Typically, databases don’t handle that directly, but let the users figure it out. You can see the plethora of SQL Schema deploying and versioning options that you have to deal with.
With RavenDB, for indexes in particular, we made the process very easy. Indexes are defined in code, deployed along side the application and are versioned in the exact same manner, in the exact same system.
But as the feature set of RavenDB grows, we need to consider the deployment scenario in additional places. We recently started talking about the development cycle of ETL processes, Subscriptions, Backups and external replication. The last two are fairly rare in development / UAT scenarios, so we’ll ignore them for now. They are typically only ever setup & used in production. Sometimes you test them on a dedicated instance, but it doesn’t make sense to deploy a backup configuration in most cases. External replication is basically just destination + credentials, so there isn’t really all that much to track or deploy.
ETL Processes and Subscriptions, on the other hand, can contain quite a bit of logic in them. An ETL process that feed into a reporting database might be composed of several distinct pieces, each of them feeding some part of the data to the reporting db. If the reporting needs change, we’ll likely need to update the ETL process as well, which means that we need to consider exactly how we’ll do that. Ideally, we want a developer to be able to start working on the ETL process on their own machine, completely isolated. Once they are done working, they can checkin their work into the code repository and move on to other tasks. At some future time, this code will get deployed, which will setup the right ETL process in production.
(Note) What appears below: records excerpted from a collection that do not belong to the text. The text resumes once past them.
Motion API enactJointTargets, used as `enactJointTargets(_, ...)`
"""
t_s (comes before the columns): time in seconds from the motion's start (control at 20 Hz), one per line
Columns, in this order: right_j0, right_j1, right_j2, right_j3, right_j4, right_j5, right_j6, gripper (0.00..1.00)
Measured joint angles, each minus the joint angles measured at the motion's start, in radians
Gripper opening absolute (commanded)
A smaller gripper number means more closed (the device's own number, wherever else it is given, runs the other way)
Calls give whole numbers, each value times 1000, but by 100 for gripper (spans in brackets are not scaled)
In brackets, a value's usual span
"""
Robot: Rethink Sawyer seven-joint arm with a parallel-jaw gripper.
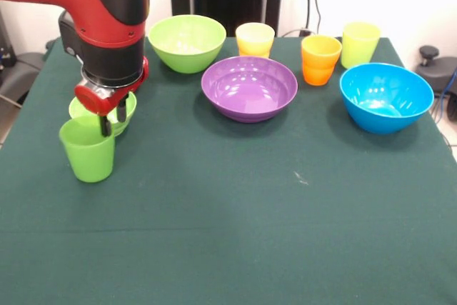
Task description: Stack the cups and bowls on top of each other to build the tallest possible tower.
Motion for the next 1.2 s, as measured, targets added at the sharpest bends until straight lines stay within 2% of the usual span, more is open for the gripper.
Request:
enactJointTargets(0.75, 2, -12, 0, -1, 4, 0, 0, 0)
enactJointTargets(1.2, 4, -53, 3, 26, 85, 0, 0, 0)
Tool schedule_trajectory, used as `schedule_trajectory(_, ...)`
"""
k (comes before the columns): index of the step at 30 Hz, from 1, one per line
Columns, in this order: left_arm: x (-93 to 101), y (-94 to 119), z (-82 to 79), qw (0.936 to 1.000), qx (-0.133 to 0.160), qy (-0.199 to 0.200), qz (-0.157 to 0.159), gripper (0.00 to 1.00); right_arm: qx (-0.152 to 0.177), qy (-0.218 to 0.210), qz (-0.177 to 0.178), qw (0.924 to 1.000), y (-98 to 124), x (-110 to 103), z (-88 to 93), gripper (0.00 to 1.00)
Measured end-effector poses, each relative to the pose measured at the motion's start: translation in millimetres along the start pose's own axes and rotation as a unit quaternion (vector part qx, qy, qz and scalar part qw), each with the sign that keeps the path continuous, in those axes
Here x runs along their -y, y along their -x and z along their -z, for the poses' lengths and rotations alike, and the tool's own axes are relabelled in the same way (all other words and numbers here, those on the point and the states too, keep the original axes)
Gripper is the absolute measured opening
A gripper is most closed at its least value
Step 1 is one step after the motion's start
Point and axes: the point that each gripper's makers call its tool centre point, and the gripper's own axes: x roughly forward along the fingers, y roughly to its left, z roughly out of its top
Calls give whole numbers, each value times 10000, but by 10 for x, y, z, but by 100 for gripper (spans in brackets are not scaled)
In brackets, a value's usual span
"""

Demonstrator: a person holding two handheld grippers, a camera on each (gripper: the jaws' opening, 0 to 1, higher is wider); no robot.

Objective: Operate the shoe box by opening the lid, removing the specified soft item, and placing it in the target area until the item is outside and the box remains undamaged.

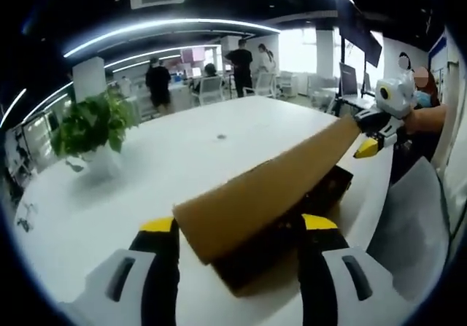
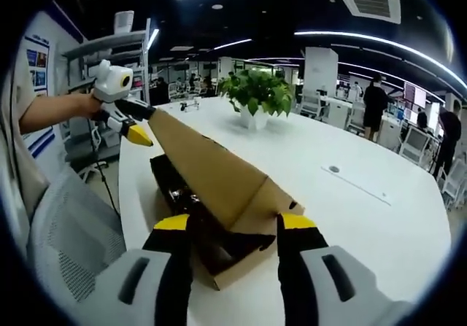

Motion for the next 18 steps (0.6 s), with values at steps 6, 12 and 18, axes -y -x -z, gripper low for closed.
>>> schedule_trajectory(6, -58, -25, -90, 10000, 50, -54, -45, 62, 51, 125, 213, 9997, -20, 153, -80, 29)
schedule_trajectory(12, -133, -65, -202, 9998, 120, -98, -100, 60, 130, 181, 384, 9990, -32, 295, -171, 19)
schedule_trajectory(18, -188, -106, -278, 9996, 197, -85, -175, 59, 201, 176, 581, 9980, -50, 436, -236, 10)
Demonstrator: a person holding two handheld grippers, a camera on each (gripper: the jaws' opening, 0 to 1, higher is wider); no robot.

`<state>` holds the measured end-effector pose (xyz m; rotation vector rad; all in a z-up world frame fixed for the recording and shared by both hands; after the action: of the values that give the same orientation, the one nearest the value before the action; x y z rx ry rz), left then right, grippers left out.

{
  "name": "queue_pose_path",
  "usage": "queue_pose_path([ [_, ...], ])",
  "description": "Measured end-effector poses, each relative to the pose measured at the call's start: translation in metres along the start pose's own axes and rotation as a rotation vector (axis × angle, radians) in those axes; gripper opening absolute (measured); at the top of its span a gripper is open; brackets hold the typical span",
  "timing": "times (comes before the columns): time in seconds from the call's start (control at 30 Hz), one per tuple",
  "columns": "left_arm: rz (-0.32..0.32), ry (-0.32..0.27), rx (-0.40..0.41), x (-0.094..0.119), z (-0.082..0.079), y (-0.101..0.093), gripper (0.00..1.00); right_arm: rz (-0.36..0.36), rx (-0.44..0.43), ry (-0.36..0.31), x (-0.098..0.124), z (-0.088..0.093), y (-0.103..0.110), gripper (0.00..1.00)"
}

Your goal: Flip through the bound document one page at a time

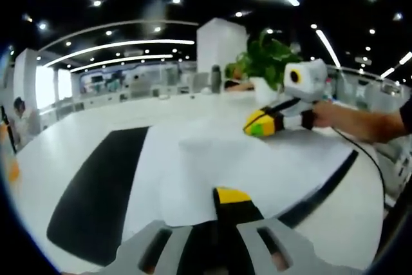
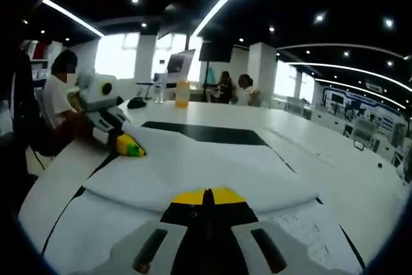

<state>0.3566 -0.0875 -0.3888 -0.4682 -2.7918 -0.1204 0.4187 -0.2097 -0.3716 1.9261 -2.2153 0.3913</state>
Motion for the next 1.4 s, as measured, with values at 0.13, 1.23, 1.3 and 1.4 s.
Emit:
queue_pose_path([
  [0.13, -0.004, 0.002, 0.0, 0.0, 0.001, 0.0, 0.03, -0.001, -0.002, 0.012, -0.002, 0.004, 0.0, 0.04],
  [1.23, -0.096, -0.133, -0.073, 0.016, -0.052, 0.039, 0.3, 0.004, -0.025, 0.039, -0.012, 0.005, -0.001, 0.04],
  [1.3, -0.059, -0.123, -0.087, 0.002, -0.055, 0.029, 0.3, 0.004, -0.032, 0.035, -0.011, 0.005, -0.001, 0.04],
  [1.4, -0.006, -0.111, -0.096, -0.014, -0.059, 0.017, 0.3, 0.007, -0.036, 0.03, -0.011, 0.005, -0.001, 0.04],
])
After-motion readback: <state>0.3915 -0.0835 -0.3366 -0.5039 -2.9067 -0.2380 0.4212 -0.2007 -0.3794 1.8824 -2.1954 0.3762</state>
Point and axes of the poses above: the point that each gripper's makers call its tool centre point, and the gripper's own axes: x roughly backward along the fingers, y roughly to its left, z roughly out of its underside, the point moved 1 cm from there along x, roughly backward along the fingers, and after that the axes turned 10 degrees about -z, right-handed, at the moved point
That is a really nice story, and how we are dealing with indexes, but it doesn’t actually work for ETL processes. The problem is that ETL is typically not the purview of the application developer, it is in the hand of the operations team or maybe it is owned by the team that owns the reports. Furthermore, changes to the ETL process are pretty common and typically happen outside the release cycle of the application itself. That means that we can’t tie this behavior to the code, unlike indexes, which have a pretty tight integration with the code that is using them, ETL is a background kind of operation, with little direct impact. So it can’t be tied to the application code like indexes is. Even with indexes, we have measures in place that prevent (lock) the index definition, so an administrator can update the index definition on the fly without the application overwriting it with the old version of the index.
Subscriptions are more of a middle ground. A subscription is composed of a client side application that process the data and some server side logic related to filtering and shaping it. On the one hand, it make a lot of sense for the subscribing application to control its subscription, but an admin that wants to update the subscription definition is a very likely scenario. Maybe as a result of a data change, or need input from the business. We can update the server side code without re-deployment, and that is usually a good idea.
To make matters a bit more complex, we also have to consider secrets management. ETL processes, in particular, can contain sensitive information (connection strings). So we need to figure out a way to have the connection string, but not have the connection string . In other words, if I write a new ETL process and deploy it to production, I need to be sure that I don’t need to remember to update the connection string from my local machine to the production database. Or, much worse, if I’m taking the ETL from production, I don’t want to accidently also get the production connection string. That means that we need to use named connection strings, and rely on the developer / admin to set it up properly across environments.
I would really appreciate any feedback you have about how to handle this scenario.
Both ETL processes and Subscriptions are just JSON documents of not too much complexity, so actually moving them around between servers isn’t hard, it is the process of doing so that we are trying to flesh out. I should also mention that we are probably just going to make sure that there is a process to handle that, not something that is mandated, because some companies have very different deployment models that we need to fit into. This is us trying to think about the best way to handle the most common scenario with as little friction as possible.